Shell hat bestätigt, einen möglichen Sicherheitsvorfall zu untersuchen. Auslöser ist ein Eintrag der Gruppe Clop auf ihrer Darknet-Leakseite, auf der der britische Energiekonzern als betroffen genannt wird. Clop behauptet, 89 Gigabyte an Daten erbeutet zu haben.
Ein Sprecher von Shell sagte gegenüber BleepingComputer: „Wir sind uns eines möglichen Vorfalls bewusst. Wir arbeiten mit unseren Sicherheitsteams und relevanten Experten zusammen, um die Angelegenheit zu untersuchen.“ Weitere Informationen hat das Unternehmen bislang nicht veröffentlicht.
Nach Darstellung von Clop sollen die gestohlenen Dateien Konstruktionszeichnungen, Scans von Prüfberichten zu Einrichtungen, Fotos der Anlagen sowie Projektpläne enthalten. Shell wird von der Gruppe als eines von 43 neuen Opfern geführt, die mutmaßlich im Rahmen von Datendiebstahl-Angriffen auf öffentlich erreichbare Instanzen von PTC Windchill und FlexPLM angegriffen wurden.
Im Zentrum der Angriffe steht die kritische Schwachstelle CVE-2026-12569. Dabei handelt es sich um eine Lücke wegen unzureichender Eingabevalidierung. PTC begann am 17. Juni mit der Bereitstellung von Sicherheitsupdates. Obwohl das Unternehmen eine aktive Ausnutzung zunächst nicht bestätigte, veröffentlichte es auch eine nicht öffentliche Warnung, in der Kunden aufgefordert wurden, ihre Umgebungen auf Kompromittierungsindikatoren zu prüfen.
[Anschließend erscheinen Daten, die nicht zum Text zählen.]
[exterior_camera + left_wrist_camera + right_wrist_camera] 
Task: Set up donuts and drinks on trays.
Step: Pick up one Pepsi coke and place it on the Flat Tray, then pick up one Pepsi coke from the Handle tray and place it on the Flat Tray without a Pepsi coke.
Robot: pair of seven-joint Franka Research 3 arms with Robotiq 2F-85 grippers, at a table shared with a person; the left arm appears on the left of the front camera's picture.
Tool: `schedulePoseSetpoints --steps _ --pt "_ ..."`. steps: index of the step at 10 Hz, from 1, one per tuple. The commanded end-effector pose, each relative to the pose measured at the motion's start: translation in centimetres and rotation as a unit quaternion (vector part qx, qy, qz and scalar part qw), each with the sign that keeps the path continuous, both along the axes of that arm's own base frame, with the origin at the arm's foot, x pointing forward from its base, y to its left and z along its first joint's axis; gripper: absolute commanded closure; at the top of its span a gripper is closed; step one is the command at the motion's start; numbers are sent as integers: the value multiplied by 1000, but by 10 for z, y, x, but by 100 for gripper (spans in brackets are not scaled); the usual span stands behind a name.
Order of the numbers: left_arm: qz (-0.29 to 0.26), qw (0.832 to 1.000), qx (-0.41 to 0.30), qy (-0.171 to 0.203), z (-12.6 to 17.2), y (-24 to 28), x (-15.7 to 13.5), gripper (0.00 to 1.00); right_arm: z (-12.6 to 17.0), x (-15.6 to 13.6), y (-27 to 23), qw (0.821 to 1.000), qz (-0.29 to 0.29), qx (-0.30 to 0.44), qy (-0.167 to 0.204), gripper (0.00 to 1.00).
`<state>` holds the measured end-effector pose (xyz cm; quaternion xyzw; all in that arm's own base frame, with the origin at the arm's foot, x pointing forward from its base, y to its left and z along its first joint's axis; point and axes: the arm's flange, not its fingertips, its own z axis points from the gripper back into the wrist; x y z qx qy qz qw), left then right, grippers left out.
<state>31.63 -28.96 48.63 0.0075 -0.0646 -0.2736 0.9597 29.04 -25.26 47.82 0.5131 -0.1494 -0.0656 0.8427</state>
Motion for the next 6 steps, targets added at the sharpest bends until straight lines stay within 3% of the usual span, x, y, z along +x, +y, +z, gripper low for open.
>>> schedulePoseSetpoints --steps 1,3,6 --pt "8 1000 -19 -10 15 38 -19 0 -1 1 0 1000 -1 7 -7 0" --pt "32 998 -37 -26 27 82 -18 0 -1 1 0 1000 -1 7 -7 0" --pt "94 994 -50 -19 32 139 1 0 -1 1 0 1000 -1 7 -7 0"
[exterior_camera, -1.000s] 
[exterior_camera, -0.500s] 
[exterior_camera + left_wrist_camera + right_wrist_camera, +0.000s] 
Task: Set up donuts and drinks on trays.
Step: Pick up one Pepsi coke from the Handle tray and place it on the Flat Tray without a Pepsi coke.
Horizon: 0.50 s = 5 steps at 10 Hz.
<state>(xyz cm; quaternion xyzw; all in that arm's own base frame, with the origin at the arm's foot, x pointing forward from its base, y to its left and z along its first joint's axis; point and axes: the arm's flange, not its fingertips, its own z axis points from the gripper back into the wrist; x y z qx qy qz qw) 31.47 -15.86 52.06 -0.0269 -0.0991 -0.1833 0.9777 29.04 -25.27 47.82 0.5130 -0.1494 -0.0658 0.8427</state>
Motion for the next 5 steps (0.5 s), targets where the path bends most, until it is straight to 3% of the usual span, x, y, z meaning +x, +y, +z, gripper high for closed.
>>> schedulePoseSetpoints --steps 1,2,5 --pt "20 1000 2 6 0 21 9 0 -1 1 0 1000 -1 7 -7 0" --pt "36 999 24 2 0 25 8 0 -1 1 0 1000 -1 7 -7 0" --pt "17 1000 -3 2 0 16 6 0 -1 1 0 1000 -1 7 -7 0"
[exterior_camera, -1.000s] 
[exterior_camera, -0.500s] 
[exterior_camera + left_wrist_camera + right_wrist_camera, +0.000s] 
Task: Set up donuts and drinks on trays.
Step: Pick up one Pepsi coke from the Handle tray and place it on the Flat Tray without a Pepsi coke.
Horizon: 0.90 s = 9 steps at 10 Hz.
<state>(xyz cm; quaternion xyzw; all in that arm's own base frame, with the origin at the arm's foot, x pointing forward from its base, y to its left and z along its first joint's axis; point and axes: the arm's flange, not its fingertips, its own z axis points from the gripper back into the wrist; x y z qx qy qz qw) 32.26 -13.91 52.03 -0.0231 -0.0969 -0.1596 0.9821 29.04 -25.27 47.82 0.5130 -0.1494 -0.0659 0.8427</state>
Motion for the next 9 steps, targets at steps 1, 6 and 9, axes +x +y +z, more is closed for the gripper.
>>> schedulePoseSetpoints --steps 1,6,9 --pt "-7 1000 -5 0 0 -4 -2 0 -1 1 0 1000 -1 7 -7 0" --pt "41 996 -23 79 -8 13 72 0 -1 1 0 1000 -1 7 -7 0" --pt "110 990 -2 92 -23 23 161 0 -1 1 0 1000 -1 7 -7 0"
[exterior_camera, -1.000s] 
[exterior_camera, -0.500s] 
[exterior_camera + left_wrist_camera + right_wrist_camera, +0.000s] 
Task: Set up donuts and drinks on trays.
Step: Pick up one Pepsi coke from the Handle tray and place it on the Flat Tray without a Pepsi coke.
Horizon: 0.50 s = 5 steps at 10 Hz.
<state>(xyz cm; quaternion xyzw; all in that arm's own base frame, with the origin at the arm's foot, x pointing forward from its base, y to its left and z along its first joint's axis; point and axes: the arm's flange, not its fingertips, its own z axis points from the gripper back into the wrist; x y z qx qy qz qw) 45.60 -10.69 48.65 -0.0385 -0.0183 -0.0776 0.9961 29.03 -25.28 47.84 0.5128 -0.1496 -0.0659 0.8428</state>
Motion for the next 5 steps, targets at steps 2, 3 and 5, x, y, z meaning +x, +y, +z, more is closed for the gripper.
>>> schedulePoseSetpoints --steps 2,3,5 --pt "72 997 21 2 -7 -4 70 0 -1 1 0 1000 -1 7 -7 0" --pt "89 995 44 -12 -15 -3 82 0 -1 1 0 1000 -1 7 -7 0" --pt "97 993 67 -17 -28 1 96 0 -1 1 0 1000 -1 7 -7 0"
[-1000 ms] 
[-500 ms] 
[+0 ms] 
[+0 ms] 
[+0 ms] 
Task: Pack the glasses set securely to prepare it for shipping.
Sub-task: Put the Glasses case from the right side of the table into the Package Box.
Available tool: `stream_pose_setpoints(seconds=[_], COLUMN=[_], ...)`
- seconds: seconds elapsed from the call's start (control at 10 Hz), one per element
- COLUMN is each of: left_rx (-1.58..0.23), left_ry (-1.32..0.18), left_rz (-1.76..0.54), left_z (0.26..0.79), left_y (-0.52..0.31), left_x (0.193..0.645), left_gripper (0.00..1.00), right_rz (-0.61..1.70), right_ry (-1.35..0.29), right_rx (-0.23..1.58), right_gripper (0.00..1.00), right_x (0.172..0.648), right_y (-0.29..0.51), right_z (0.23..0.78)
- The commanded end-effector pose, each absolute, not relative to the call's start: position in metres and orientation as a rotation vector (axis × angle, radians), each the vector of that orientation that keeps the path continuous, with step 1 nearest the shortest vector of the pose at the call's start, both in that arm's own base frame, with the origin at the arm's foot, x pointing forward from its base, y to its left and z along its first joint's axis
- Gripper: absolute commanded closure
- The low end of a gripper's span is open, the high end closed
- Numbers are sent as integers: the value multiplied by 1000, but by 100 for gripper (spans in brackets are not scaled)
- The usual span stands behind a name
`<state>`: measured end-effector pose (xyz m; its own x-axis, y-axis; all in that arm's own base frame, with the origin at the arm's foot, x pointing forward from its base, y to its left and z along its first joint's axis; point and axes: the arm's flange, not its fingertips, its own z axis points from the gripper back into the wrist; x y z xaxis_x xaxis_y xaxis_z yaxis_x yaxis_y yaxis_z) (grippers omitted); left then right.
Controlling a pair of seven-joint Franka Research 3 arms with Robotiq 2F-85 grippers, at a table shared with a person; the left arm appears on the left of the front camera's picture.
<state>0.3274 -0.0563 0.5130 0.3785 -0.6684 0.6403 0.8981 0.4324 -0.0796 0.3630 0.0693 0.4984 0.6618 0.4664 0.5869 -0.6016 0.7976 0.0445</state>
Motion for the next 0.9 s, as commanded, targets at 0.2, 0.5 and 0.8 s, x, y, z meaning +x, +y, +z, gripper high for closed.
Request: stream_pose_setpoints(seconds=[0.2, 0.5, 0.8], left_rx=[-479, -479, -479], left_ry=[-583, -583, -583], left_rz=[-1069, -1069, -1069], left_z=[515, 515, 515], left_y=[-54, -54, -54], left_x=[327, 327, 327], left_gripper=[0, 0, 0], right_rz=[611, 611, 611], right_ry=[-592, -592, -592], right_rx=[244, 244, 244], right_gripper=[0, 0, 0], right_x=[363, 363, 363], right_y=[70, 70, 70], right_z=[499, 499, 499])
Nachdem PTC seine Kunden am 26. Juni vor einer „erhöhten Bedrohungsaktivität“ gewarnt hatte, bestätigte auch die US-Behörde CISA die aktive Ausnutzung der Schwachstelle in Angriffen. Sie nahm CVE-2026-12569 in ihren Katalog der bekannten ausgenutzten Schwachstellen auf und ordnete an, dass Bundesbehörden ihre PTC-Windchill- und FlexPLM-Instanzen innerhalb von drei Tagen absichern müssen.
Auch in Deutschland löste die Schwachstelle eine Sofortreaktion aus. Das Bundesamt für Sicherheit in der Informationstechnik (BSI) warnte PTC-Kunden mitten in der Nacht und forderte sie auf, ihre Systeme so schnell wie möglich zu patchen.
Bestätigt wurden die Angriffe auf Windchill und FlexPLM zudem vom Ransomware Information Sharing and Analysis Centre (Ransom-ISAC) sowie vom Sicherheitsunternehmen ReliaQuest. ReliaQuest erklärte, die Angreifer hätten JSP-Webshells eingesetzt, mit denen sich sensible Daten aus kompromittierten PLM-Plattformen abziehen lassen.
Clop beansprucht im Rahmen derselben Angriffswelle auch Datendiebstähle bei General Electric und Philips. Nach Angaben des BleepingComputer-Berichts waren Sprecher beider Unternehmen zunächst nicht für eine Stellungnahme erreichbar. Auch PTC hatte auf eine Anfrage zunächst nicht reagiert.
PTC FlexPLM und PTC Windchill sind Unternehmensplattformen aus dem Bereich Product Lifecycle Management. Sie werden genutzt, um Produkte bis zur finalen Fertigung nachzuverfolgen, zu entwerfen und zu verwalten. Laut PTC setzen weltweit mehr als 30.000 Kunden die Produkte des Herstellers ein, darunter mehr als 1.500 Marken- und Einzelhandelskunden bei FlexPLM.